Нужны преданные советской власти комсомольцы? – Я!
Чтобы никаких там буржуазных корней и интеллигентской слякоти? – Боже упаси! Более пролетарских и не сыскать!
Религия? – Обижаете! Не веруем и не тянет!
Коммунизм? – Непременно построим!
Враги народа? – Заклеймим!
Она была старшая в семье, и жизнь торопила ее. Пятерых братьев и сестер, стоявших позади нее, нужно было поднимать, и она обязана была принести себя в жертву, с деланным воодушевлением принимая всю нелепость совдепии. Отрекаясь и подстраиваясь, она не заметила, или не захотела понять, как приобрела ярко выраженные черты человека тоталитарного режима…
При всем этом, дух первенства был неотделим от нее. Первой Марта была везде: в труде, спорте, самодеятельности, учебе с ее пресловутым «бригадным методом». «Даже группа крови у меня – первая», – не без гордости говорила она, показывая большой палец, как знак собственного качества.
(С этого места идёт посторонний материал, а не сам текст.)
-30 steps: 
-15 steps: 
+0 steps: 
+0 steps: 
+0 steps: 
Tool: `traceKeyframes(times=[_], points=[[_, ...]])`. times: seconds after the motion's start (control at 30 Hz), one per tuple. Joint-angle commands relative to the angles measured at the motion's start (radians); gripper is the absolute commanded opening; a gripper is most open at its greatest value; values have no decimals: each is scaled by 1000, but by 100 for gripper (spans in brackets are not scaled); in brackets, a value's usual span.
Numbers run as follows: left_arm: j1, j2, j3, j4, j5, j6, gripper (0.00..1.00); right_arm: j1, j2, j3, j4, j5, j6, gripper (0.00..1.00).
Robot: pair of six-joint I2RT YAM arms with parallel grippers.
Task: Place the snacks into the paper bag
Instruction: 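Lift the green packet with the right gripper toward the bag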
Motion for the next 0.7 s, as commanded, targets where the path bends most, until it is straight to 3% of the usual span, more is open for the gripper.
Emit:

На нашем знаменитом обширном болоте произошло очередное происшествие: один из мальчишек, игравших в «войнушку» угодил в трясину и начал тонуть. Его брат, оглашая округу диким криком, понесся домой и позвал отца. Когда подоспевшие люди по ходившей волнами трясине подбежали к болотной полынье, мальчишки уже не было видно, и только жуткие воздушные пузыри напоминали о случившемся. Отец бедолаги, опоясав себя веревкой, кинулся в полынью… Со второго раза ему удалось вытащить бездыханного сына, страшно обмотанного водорослями и тиной.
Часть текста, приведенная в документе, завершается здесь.